_The problem_:
Say how many of the lines below contain the word "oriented"; nothing else belongs in the answer.

──────

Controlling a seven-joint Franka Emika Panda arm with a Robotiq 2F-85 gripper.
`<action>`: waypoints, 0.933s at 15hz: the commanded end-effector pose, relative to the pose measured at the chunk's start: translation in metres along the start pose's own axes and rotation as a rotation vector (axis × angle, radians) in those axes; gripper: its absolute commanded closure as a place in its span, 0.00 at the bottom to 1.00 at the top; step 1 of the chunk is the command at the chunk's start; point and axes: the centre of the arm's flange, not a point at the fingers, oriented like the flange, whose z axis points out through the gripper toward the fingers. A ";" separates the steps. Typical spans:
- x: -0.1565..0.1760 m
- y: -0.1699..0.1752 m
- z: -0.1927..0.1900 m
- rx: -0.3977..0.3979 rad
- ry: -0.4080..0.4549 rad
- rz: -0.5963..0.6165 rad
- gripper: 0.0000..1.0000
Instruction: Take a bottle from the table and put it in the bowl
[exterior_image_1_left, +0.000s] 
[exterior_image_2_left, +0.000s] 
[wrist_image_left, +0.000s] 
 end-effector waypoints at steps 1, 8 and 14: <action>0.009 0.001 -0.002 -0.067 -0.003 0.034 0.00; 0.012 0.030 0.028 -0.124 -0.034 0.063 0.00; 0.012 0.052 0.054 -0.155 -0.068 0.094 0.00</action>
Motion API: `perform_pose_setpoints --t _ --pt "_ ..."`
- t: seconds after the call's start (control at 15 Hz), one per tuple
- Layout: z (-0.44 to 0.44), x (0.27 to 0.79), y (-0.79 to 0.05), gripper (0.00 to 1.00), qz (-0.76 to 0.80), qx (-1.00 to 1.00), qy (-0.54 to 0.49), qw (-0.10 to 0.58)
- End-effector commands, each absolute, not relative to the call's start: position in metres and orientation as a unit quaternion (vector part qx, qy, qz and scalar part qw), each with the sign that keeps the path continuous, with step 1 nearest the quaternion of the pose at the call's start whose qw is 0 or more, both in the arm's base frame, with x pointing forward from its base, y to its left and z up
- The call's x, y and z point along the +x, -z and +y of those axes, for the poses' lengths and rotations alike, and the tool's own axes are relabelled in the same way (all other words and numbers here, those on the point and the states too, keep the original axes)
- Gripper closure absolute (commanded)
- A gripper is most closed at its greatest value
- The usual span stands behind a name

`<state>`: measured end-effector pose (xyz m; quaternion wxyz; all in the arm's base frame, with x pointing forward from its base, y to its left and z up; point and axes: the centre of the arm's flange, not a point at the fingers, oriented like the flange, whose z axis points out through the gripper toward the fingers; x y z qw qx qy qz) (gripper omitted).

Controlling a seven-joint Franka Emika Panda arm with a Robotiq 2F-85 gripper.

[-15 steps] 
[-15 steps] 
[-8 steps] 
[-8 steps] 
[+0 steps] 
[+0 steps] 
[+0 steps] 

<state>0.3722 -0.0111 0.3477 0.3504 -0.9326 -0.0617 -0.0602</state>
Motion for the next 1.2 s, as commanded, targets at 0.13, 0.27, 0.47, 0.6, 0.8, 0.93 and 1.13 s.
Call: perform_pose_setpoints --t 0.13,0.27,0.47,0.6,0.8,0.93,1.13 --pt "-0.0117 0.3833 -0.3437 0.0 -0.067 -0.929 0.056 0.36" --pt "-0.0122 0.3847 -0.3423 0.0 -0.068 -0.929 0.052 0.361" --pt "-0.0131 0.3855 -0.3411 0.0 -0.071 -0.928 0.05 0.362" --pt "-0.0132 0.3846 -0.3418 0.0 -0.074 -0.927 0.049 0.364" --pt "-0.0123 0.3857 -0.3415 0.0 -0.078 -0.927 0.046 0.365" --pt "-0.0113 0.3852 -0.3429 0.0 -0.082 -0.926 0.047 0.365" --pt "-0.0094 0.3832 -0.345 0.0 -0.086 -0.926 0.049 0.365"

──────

_Answer to the exercise_:
2